Word for word, restate the lines from the one holding "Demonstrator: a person" through the last line of the material below, and leave every picture out.
··· Data to process
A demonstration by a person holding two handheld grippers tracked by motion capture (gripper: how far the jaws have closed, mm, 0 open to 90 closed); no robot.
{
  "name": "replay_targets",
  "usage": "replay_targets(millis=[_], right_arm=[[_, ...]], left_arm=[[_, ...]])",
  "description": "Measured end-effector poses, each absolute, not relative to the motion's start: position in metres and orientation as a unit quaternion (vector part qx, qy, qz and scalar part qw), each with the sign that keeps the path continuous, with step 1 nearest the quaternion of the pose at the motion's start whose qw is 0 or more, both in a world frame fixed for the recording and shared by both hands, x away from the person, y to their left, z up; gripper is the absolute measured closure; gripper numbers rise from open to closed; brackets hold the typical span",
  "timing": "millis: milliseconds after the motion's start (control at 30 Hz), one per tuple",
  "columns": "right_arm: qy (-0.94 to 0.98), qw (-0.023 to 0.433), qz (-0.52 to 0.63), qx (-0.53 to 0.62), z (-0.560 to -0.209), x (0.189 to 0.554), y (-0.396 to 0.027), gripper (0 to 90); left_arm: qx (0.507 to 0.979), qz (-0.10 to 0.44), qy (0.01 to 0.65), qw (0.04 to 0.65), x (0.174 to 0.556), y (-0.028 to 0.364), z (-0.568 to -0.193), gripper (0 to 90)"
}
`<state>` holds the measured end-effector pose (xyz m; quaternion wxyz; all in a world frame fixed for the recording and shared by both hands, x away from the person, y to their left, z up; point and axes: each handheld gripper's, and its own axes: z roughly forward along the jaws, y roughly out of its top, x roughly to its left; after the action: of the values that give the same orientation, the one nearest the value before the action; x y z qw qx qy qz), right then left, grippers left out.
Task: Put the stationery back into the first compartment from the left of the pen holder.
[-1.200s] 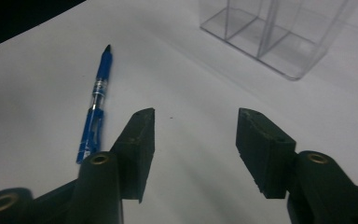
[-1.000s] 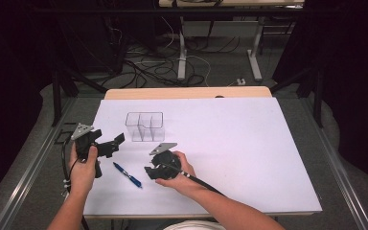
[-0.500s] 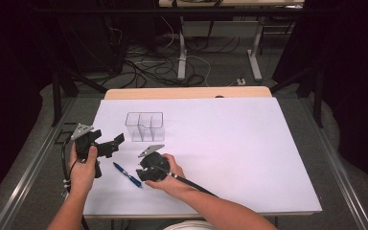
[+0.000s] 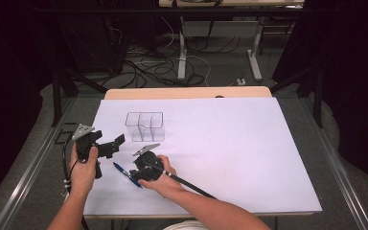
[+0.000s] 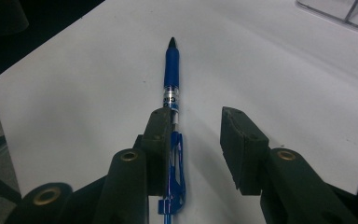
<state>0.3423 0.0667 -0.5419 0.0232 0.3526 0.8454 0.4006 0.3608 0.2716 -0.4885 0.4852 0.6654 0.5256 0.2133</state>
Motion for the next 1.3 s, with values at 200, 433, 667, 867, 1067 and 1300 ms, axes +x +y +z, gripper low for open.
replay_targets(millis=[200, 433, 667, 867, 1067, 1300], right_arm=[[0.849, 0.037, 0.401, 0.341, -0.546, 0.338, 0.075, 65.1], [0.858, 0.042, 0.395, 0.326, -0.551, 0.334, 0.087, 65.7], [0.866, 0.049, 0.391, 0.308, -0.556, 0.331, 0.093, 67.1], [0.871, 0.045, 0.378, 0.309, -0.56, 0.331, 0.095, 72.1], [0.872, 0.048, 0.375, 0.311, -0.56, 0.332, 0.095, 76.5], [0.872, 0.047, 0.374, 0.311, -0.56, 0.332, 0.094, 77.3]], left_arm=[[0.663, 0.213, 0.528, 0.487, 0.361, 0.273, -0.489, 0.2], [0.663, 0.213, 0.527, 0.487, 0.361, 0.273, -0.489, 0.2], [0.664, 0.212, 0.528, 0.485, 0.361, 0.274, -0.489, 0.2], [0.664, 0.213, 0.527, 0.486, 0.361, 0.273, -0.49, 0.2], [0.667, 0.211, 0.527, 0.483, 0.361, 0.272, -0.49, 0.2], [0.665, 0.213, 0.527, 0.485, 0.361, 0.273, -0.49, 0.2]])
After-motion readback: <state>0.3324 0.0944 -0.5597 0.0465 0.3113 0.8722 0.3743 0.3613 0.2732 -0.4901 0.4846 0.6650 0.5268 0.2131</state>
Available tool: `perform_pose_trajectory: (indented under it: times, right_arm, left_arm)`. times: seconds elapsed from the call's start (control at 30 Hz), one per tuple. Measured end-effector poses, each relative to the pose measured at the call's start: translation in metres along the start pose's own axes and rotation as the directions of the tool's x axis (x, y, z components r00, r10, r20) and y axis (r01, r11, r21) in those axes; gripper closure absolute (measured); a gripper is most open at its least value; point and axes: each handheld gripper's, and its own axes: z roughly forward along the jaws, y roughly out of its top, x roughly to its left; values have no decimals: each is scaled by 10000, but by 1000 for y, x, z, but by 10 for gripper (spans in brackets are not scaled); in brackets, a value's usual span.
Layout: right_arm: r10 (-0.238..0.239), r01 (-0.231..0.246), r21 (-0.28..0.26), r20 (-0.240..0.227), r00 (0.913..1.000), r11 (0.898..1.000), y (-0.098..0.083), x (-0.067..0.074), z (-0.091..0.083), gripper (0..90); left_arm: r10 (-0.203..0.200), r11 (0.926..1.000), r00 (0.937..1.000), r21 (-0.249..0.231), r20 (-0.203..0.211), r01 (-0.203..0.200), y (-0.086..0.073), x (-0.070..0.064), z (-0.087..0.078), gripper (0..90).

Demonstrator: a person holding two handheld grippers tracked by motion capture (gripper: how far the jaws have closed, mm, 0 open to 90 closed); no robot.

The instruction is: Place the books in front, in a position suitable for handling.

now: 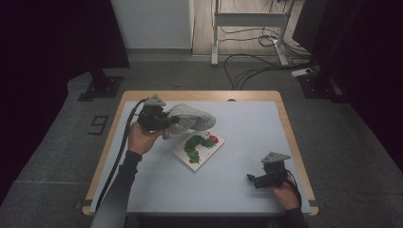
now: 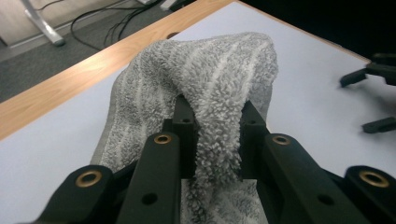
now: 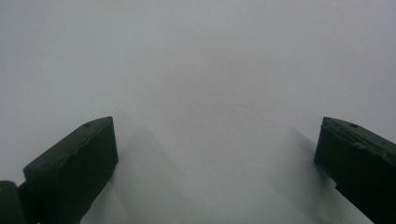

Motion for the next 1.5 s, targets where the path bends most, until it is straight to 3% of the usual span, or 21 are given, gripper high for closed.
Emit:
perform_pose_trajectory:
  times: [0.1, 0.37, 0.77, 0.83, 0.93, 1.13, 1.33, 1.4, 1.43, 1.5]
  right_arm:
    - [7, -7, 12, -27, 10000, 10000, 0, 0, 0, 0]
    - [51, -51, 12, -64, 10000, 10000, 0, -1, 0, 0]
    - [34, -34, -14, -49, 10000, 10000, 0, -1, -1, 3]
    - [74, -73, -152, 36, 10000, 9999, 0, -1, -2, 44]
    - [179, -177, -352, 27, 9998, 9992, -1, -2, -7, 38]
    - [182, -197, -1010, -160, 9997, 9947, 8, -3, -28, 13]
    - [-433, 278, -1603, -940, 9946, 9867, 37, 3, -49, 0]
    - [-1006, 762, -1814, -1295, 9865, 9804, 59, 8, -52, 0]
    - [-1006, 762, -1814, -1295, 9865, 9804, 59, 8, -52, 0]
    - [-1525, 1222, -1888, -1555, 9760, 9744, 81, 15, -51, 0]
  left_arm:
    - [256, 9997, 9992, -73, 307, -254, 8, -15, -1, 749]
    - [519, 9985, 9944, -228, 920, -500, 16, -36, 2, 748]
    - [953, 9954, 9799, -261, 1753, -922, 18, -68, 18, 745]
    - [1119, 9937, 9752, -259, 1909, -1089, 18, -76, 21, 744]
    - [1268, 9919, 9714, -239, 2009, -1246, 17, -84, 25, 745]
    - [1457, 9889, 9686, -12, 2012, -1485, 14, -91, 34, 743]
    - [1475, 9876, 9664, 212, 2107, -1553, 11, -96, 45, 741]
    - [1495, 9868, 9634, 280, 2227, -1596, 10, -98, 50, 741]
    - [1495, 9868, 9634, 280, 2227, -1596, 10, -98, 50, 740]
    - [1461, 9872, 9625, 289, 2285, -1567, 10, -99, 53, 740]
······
Exercise response:
Demonstrator: a person holding two handheld grippers tracked by motion capture (gripper: how far the jaws have closed, mm, 0 open to 90 closed); no robot.

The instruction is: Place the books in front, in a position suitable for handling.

now: 
now: 
now: 

Motion for the next 1.5 s, targets where the path bends most, until it is straight to 3% of the usual span, or 21 are given, gripper high for closed.
Emit:
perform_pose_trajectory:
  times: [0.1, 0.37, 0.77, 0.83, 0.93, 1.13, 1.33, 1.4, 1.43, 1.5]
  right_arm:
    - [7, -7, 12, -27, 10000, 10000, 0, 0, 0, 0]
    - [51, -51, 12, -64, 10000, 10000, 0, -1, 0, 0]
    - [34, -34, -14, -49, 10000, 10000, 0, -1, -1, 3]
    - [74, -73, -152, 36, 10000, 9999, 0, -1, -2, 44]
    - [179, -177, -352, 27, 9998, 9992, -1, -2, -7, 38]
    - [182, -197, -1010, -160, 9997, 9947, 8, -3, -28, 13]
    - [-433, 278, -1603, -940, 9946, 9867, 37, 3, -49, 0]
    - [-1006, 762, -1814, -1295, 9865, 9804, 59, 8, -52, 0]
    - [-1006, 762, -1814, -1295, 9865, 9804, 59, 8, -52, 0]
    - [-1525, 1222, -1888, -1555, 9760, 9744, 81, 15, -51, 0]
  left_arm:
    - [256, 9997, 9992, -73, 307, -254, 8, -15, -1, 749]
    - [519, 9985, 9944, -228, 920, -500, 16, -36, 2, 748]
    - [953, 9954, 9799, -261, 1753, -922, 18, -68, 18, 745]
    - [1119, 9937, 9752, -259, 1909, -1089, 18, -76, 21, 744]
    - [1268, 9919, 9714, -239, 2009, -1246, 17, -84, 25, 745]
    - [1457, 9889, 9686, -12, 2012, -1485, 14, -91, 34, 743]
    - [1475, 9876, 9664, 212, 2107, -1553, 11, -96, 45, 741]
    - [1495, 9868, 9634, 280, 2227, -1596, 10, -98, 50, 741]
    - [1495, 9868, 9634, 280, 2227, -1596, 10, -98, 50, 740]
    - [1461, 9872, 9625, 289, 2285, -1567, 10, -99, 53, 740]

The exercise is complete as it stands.